From Wikipedia, the free encyclopedia

Francis Barton Gummere, c. 1910
Francis Barton Gummere, c. 1910

Francis Barton Gummere (March 6, 1855, Burlington, New Jersey – May 30, 1919, Haverford, Pennsylvania) was an influential scholar of folklore and ancient languages, a student of Francis James Child.

Early life

Gummere was a descendant of an old German-American Quaker family; his grandfather John Gummere (1784-1845) was one of the founders of the Haverford School, which became Haverford College, of which Gummere's father Samuel James Gummere (1811-1874) was the first president.[1] Gummere's father became the president of the college in 1862, when Gummere was 7, and Gummere graduated from Haverford at the age of 17. After working for several years, he returned to study and received an A.B. from Harvard University and an A.M. from Haverford in 1875. From 1875 to 1881 he taught at the Moses Brown School in Providence, Rhode Island, where his father had taught some years previously.
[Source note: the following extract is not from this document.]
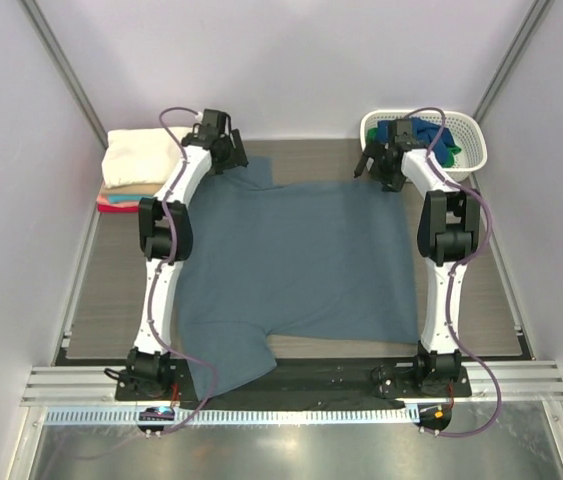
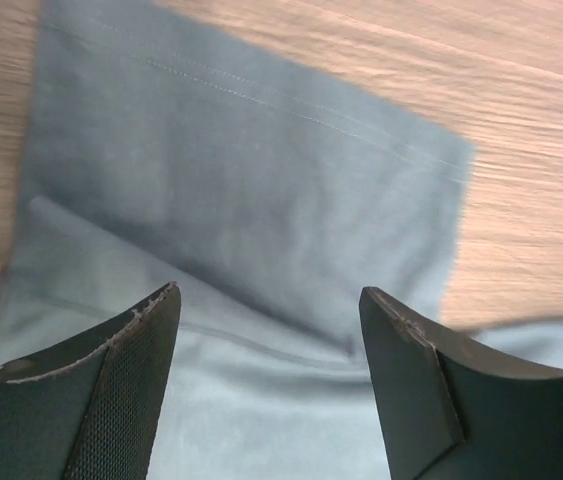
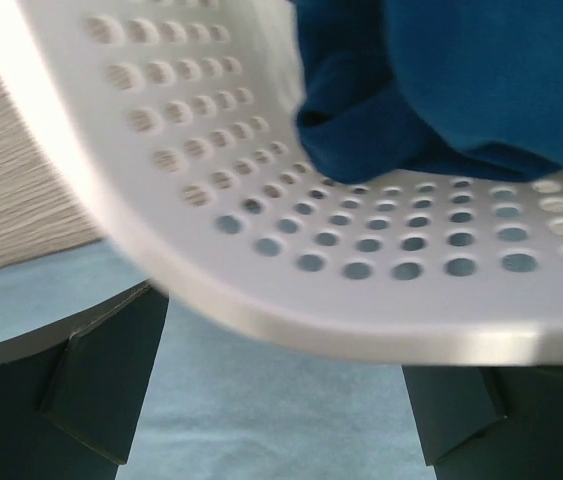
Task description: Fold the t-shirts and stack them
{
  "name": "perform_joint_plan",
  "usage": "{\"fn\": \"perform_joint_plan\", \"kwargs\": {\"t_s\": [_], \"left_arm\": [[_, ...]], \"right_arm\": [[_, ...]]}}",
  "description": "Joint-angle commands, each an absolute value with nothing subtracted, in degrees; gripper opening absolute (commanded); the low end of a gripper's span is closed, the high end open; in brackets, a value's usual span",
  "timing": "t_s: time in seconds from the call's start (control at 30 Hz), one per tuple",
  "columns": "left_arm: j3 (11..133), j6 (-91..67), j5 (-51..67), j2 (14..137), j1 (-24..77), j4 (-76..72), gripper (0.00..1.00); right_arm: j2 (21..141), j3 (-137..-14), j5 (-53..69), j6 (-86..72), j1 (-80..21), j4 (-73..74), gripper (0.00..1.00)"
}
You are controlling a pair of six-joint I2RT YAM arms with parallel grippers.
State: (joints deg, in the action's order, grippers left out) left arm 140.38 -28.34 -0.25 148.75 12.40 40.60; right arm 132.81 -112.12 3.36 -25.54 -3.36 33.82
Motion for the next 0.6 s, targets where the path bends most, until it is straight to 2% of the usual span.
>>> {"fn": "perform_joint_plan", "kwargs": {"t_s": [0.0,0.17,0.37,0.57], "left_arm": [[139.1,-28.5,1.9,137.6,13.4,43.2,0.74],[112.5,-30.3,-1.4,114.2,14.4,37.9,0.75],[83.7,-31.5,-6.3,91.7,17.5,35.9,0.75],[60.1,-36.0,-6.9,78.2,18.9,35.1,0.75]], "right_arm": [[127.4,-114.8,7.0,-21.7,-3.6,30.5,0.98],[115.5,-106.2,10.3,-22.2,-3.7,30.8,1.0],[101.9,-86.4,6.3,-22.8,-7.9,30.7,1.0],[90.7,-65.2,3.5,-25.3,-10.9,30.1,1.0]]}}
During these years he took trips to Europe to pursue further studies, ultimately earning a PhD magna cum laude at Freiburg in 1881.

Later academic career

After a year teaching English at Harvard, Gummere spent five years as the headmaster of the Swain Free School in New Bedford, Massachusetts. In 1887 he became an English professor at Haverford, a position he held until his death on May 30, 1919. One of his best known ideas was his theory of communal composition of ballads, articulated in his 1911 book Democracy and Poetry. Gummere served as president of the Modern Language Association in 1905.[2]

Beowulf translation

Gummere was also a translator; his Beowulf was published in 1910 as part of the Harvard Classics series.[3] In 1991 John Espey wrote of Gummere's Beowulf, "it remains the most successful attempt to render in modern English something similar to the alliterative pattern of the original", in a review of an audiobook version of Gummere's Beowulf by George Guidall.[4] A graphic novel version of Beowulf by Gareth Hinds published in the 2000s uses Gummere's translation.

Grendel reaches Heorot: Beowulf 710–714
Old English verse Gummere's translation[5]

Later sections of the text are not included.